I think he was eccentric and opinionated. He didn’t filter anything he said, and a lot of times that rubbed people the wrong way. He burned a lot of bridges, as you can see in the film, because of the way he was. That’s why I think he was a polarizing figure. He had his opinions and ideas and stuck to them, and went to court for that.
Maybe it’s just because so much time has passed, but it does seem hard to believe that these rock stars believed they could win suits like this. As people in the movie point out, no one would go to court over a Rolling Stone article, or an unauthorized biography of one of these bands. Was it the use of logos and likenesses that made people think there’s something actionable here?

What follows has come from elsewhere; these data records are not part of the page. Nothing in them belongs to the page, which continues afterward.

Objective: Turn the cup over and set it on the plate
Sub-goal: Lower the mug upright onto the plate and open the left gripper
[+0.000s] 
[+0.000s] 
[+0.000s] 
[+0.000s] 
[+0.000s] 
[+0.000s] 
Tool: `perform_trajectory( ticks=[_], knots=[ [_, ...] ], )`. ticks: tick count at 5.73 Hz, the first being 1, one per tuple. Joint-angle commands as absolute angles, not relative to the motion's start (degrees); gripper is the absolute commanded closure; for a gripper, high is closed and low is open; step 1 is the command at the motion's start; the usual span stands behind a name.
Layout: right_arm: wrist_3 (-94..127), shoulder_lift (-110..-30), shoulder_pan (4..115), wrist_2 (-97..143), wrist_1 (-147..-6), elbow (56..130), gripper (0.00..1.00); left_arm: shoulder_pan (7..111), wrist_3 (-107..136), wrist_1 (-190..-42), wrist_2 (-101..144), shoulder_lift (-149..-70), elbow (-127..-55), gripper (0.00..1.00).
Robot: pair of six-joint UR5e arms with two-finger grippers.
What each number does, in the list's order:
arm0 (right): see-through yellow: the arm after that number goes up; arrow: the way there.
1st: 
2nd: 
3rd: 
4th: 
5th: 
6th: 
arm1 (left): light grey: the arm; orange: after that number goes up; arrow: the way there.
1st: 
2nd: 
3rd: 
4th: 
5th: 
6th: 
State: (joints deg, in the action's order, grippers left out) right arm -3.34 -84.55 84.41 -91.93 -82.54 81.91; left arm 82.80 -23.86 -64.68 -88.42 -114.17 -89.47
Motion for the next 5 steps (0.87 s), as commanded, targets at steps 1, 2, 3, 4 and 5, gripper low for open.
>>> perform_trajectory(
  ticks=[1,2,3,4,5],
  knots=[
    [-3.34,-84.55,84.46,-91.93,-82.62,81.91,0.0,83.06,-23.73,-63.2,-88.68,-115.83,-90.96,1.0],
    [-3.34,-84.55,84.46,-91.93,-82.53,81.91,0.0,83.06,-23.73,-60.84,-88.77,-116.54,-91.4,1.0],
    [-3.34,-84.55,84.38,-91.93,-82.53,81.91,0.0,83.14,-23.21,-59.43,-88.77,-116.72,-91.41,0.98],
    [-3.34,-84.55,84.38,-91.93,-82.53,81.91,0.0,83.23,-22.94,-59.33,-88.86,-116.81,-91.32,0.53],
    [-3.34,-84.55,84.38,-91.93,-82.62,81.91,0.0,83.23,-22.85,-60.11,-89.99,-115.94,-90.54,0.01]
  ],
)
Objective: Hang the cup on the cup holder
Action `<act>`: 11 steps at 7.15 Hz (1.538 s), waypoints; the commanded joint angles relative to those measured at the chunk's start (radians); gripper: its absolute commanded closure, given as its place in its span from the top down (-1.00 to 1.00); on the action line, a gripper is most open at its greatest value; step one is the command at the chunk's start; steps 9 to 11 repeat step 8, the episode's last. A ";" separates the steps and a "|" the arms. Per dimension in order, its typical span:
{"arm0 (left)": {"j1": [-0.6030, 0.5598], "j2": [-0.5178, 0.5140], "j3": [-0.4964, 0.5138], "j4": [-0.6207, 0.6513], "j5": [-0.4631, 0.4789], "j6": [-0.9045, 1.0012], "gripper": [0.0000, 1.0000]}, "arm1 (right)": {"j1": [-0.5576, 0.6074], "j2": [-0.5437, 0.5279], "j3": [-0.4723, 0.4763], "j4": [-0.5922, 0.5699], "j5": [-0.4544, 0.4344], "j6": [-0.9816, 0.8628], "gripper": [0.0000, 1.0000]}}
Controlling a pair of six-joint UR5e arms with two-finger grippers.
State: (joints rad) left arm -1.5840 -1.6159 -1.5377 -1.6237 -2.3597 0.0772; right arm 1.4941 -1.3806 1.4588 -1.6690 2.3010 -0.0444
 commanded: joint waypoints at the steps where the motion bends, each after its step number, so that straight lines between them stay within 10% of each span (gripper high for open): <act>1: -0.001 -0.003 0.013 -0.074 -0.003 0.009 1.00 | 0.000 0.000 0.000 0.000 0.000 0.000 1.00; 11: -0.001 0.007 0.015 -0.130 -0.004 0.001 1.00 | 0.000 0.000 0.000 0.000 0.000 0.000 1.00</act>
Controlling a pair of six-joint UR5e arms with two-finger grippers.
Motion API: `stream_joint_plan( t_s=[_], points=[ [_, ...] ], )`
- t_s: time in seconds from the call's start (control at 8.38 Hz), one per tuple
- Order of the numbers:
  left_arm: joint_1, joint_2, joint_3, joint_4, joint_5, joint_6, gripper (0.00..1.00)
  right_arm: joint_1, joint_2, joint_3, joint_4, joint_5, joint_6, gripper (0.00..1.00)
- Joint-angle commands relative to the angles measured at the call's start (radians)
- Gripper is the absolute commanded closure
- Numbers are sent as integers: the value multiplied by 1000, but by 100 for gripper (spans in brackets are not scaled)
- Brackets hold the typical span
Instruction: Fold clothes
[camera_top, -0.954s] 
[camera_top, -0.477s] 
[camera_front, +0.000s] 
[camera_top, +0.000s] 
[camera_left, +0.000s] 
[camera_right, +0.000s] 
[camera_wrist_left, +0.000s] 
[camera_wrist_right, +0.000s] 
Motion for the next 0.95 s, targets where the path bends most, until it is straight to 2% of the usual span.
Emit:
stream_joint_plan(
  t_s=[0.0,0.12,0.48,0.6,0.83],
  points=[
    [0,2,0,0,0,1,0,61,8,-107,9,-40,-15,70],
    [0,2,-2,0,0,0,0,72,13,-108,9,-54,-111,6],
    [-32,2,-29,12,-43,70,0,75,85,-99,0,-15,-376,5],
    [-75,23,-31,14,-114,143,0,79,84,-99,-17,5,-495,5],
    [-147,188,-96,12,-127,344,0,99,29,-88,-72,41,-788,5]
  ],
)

No, the licensing companies and the management viewed comic books as merchandise – not as a book, not as a biography. Because they own the copyright or whatever on the band, they own the merchandising rights. What [Revolutionary Comics] had to prove in court is that the comic book is not necessarily merchandise but is a legitimate biography or a legitimate form of literature, which is protected by the First Amendment.
Did you try and get to some of the musicians that he pissed off or was sued by for the film?
We tried nearly everyone that there was a [Rock 'n' Roll Comics] book about. It took a long time to track them down. They all declined to be interviewed on camera.
Except for Alice and Mojo.
Yes, exactly. That is a very small percentage. Mojo was certainly a big supporter of the books and a friend of Todd’s. But other people didn’t want to talk about it. Including the lawyers and people from the music business and the licensing companies, who were also approached to be interviewed, and said they would be and when we showed up for the interviews weren’t available [laughs]. We tried numerous times to have the other side in, but that’s all we got. I finally stopped saying what the movie’s about, because once I’d say “Rock ‘n’ Roll Comics,” everybody said, “No! I got ripped off by that guy.” Finally I started saying, “We’re making a movie about rock ‘n’ roll and comic books,” to be able to get through that.
Do you have a view on the quality of Rock ‘n’ Roll Comics? A lot of people call them straight-up schlock.
I’m not an expert. I think some of them are better than others, depending on the artist. I know that there were a lot of people that didn’t stick around because of the way [Loren] was hiring young people that didn’t have a lot of experience. Some of them were able to move on pretty quickly and make a name for themselves. Some were pretty bad. Also, the quality of printing varied. There’s a lot of stories where they didn’t have enough time and had to print overnight, so there’s a lot of typos and spelling mistakes and whatnot. They received pretty wide distribution at some points, but it was very much done as an underground publication, independently, by a few fans.
People who worked with Rock ‘n’ Roll Comics defend what they were doing as journalism. They talk about how much research they did, how they fact-checked everything. As someone who does quote-unquote serious documentary, how seriously do you take those claims?
I think it was an incredible amount of work, what they did. I’ve talked to a lot of people who all agree that this is the best part of the books. Even if in some of the books the printing was not of a high quality, the facts were so well researched. And all of it was taken from things in the press. When they had a chance they interviewed the actual musicians, which happened in a couple of instances, but mostly it was information that was already out there. As somebody pointed out, back in the day it was like what Behind the Music became for television. It was Behind the Music in comic book form.